WHAT IS NEEDED: Copy each record exactly as it reads, leaving out any pictures it holds.

◆ ◆ ◆ ◆ ◆ ◆ ◆

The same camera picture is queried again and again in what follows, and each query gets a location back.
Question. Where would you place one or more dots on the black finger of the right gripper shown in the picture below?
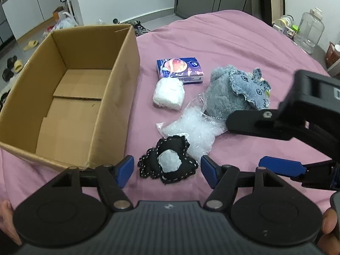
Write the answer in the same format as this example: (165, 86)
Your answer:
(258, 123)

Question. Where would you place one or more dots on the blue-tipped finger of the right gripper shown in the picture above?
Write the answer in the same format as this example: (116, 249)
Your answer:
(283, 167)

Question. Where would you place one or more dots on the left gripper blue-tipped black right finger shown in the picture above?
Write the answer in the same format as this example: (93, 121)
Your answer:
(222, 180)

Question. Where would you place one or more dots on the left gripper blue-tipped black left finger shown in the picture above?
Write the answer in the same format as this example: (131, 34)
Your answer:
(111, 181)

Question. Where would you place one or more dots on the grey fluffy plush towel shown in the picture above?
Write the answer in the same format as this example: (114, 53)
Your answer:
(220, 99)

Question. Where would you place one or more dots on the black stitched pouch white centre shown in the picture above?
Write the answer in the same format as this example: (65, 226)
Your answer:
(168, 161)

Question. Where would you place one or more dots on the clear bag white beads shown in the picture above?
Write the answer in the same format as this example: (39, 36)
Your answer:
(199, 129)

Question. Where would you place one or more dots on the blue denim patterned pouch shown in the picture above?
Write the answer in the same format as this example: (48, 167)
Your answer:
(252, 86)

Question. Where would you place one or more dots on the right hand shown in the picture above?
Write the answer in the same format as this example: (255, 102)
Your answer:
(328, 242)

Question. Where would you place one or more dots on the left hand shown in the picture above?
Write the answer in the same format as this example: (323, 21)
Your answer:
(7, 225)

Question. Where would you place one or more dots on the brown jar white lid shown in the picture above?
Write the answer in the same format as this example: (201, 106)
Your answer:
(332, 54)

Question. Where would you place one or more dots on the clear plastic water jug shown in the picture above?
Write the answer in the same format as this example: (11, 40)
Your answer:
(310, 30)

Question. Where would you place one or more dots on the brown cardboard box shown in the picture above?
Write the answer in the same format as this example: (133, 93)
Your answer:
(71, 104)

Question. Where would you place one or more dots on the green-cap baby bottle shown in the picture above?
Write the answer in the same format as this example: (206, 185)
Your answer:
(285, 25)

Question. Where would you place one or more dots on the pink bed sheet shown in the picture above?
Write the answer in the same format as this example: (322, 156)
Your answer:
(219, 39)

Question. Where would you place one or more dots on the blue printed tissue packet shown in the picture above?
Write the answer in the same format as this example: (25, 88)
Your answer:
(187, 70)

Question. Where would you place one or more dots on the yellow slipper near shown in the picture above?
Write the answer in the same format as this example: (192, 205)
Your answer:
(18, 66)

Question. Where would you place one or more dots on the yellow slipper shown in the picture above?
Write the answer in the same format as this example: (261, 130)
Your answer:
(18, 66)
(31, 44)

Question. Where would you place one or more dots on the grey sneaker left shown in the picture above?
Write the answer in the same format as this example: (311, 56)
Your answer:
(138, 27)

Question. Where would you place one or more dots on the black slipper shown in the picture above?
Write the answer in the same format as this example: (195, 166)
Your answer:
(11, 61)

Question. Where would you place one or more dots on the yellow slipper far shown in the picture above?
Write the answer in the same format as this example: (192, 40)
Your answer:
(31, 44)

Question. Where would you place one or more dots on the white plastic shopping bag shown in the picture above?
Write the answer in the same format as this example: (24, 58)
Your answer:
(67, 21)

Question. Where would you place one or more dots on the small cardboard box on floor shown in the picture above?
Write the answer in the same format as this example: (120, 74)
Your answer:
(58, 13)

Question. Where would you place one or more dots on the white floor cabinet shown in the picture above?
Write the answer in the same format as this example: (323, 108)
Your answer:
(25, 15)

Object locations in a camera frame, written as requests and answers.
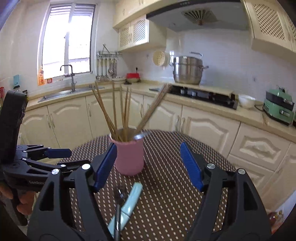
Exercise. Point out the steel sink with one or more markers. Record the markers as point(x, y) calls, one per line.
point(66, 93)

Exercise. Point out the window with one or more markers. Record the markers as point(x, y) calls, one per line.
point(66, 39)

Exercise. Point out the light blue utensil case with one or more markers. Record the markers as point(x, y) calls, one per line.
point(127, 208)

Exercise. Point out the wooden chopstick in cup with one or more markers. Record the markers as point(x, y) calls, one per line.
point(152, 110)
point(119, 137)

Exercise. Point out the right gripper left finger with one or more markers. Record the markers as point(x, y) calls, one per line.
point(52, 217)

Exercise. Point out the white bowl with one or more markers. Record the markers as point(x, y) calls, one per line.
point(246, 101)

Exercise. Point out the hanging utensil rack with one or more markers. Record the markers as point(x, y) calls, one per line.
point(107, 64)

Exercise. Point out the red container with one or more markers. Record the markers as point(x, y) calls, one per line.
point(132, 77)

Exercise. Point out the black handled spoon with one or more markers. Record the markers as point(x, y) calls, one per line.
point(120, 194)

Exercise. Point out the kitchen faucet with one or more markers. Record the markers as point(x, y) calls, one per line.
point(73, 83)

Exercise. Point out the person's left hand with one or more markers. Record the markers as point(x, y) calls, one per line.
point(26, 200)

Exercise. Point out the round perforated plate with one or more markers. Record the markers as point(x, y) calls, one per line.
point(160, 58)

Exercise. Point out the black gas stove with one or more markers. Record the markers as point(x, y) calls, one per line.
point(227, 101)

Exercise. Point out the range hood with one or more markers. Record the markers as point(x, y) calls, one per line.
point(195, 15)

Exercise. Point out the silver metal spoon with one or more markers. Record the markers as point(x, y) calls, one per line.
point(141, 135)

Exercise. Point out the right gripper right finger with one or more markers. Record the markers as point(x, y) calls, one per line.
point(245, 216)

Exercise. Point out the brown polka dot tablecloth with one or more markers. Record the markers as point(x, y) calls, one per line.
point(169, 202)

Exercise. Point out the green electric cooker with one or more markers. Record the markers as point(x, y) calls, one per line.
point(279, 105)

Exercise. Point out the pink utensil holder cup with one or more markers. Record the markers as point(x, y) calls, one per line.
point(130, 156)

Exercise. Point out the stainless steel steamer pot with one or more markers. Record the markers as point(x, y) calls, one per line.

◆ ◆ ◆ ◆ ◆ ◆ ◆

SOLUTION:
The same camera picture is queried again and again in what follows, and each query gets a location back.
Question. Where would you place one or more dots on the black finger of the right gripper shown in the picture below?
Write the answer in the same format as this example: (165, 86)
Your answer:
(258, 123)

Question. Where would you place one or more dots on the blue-tipped finger of the right gripper shown in the picture above?
Write the answer in the same format as this example: (116, 249)
Your answer:
(283, 167)

Question. Where would you place one or more dots on the left gripper blue-tipped black right finger shown in the picture above?
Write the answer in the same format as this example: (93, 121)
Your answer:
(222, 180)

Question. Where would you place one or more dots on the left gripper blue-tipped black left finger shown in the picture above?
Write the answer in the same format as this example: (131, 34)
Your answer:
(111, 181)

Question. Where would you place one or more dots on the grey fluffy plush towel shown in the picture above?
Write the answer in the same format as this example: (114, 53)
Your answer:
(220, 99)

Question. Where would you place one or more dots on the black stitched pouch white centre shown in the picture above?
Write the answer in the same format as this example: (65, 226)
Your answer:
(168, 161)

Question. Where would you place one or more dots on the clear bag white beads shown in the picture above?
Write the answer in the same format as this example: (39, 36)
Your answer:
(199, 129)

Question. Where would you place one or more dots on the blue denim patterned pouch shown in the picture above?
Write the answer in the same format as this example: (48, 167)
Your answer:
(252, 86)

Question. Where would you place one or more dots on the right hand shown in the picture above?
Write the answer in the same format as this example: (255, 102)
Your answer:
(328, 242)

Question. Where would you place one or more dots on the left hand shown in the picture above?
Write the answer in the same format as this example: (323, 21)
Your answer:
(7, 225)

Question. Where would you place one or more dots on the brown jar white lid shown in the picture above?
Write the answer in the same format as this example: (201, 106)
Your answer:
(332, 54)

Question. Where would you place one or more dots on the clear plastic water jug shown in the picture above?
Write the answer in the same format as this example: (11, 40)
Your answer:
(310, 30)

Question. Where would you place one or more dots on the brown cardboard box shown in the picture above?
Write the answer in the same format as this example: (133, 93)
Your answer:
(71, 104)

Question. Where would you place one or more dots on the green-cap baby bottle shown in the picture above?
Write the answer in the same format as this example: (206, 185)
Your answer:
(285, 25)

Question. Where would you place one or more dots on the pink bed sheet shown in the picture above?
Write the answer in the same format as this example: (322, 156)
Your answer:
(219, 39)

Question. Where would you place one or more dots on the blue printed tissue packet shown in the picture above?
Write the answer in the same format as this example: (25, 88)
Your answer:
(187, 70)

Question. Where would you place one or more dots on the yellow slipper near shown in the picture above?
Write the answer in the same format as this example: (192, 205)
Your answer:
(18, 66)

Question. Where would you place one or more dots on the yellow slipper shown in the picture above?
Write the answer in the same format as this example: (261, 130)
Your answer:
(18, 66)
(31, 44)

Question. Where would you place one or more dots on the grey sneaker left shown in the picture above?
Write the answer in the same format as this example: (311, 56)
Your answer:
(138, 27)

Question. Where would you place one or more dots on the black slipper shown in the picture above?
Write the answer in the same format as this example: (195, 166)
Your answer:
(11, 61)

Question. Where would you place one or more dots on the yellow slipper far shown in the picture above?
Write the answer in the same format as this example: (192, 40)
Your answer:
(31, 44)

Question. Where would you place one or more dots on the white plastic shopping bag shown in the picture above?
Write the answer in the same format as this example: (24, 58)
Your answer:
(67, 21)

Question. Where would you place one or more dots on the small cardboard box on floor shown in the picture above?
Write the answer in the same format as this example: (120, 74)
Your answer:
(58, 13)

Question. Where would you place one or more dots on the white floor cabinet shown in the picture above?
Write the answer in the same format as this example: (323, 108)
Your answer:
(25, 15)

Object locations in a camera frame, written as requests and answers.
Exercise. Point out the steel sink with one or more markers. Record the markers as point(x, y) calls, one per line.
point(66, 93)

Exercise. Point out the window with one or more markers. Record the markers as point(x, y) calls, one per line.
point(66, 39)

Exercise. Point out the light blue utensil case with one or more markers. Record the markers as point(x, y) calls, one per line.
point(127, 208)

Exercise. Point out the wooden chopstick in cup with one or more markers. Record the markers as point(x, y) calls, one per line.
point(152, 110)
point(119, 137)

Exercise. Point out the right gripper left finger with one or more markers. Record the markers as point(x, y) calls, one per line.
point(52, 217)

Exercise. Point out the white bowl with one or more markers. Record the markers as point(x, y) calls, one per line.
point(246, 101)

Exercise. Point out the hanging utensil rack with one or more markers. Record the markers as point(x, y) calls, one per line.
point(107, 64)

Exercise. Point out the red container with one or more markers. Record the markers as point(x, y) calls, one per line.
point(132, 77)

Exercise. Point out the black handled spoon with one or more markers. Record the markers as point(x, y) calls, one per line.
point(120, 194)

Exercise. Point out the kitchen faucet with one or more markers. Record the markers as point(x, y) calls, one per line.
point(73, 83)

Exercise. Point out the person's left hand with one or more markers. Record the markers as point(x, y) calls, one per line.
point(26, 200)

Exercise. Point out the round perforated plate with one or more markers. Record the markers as point(x, y) calls, one per line.
point(160, 58)

Exercise. Point out the black gas stove with one or more markers. Record the markers as point(x, y) calls, one per line.
point(227, 101)

Exercise. Point out the range hood with one or more markers. Record the markers as point(x, y) calls, one per line.
point(195, 15)

Exercise. Point out the silver metal spoon with one or more markers. Record the markers as point(x, y) calls, one per line.
point(141, 135)

Exercise. Point out the right gripper right finger with one or more markers. Record the markers as point(x, y) calls, one per line.
point(245, 216)

Exercise. Point out the brown polka dot tablecloth with one or more markers. Record the markers as point(x, y) calls, one per line.
point(169, 202)

Exercise. Point out the green electric cooker with one or more markers. Record the markers as point(x, y) calls, one per line.
point(279, 105)

Exercise. Point out the pink utensil holder cup with one or more markers. Record the markers as point(x, y) calls, one per line.
point(130, 156)

Exercise. Point out the stainless steel steamer pot with one or more markers. Record the markers as point(x, y) calls, one per line.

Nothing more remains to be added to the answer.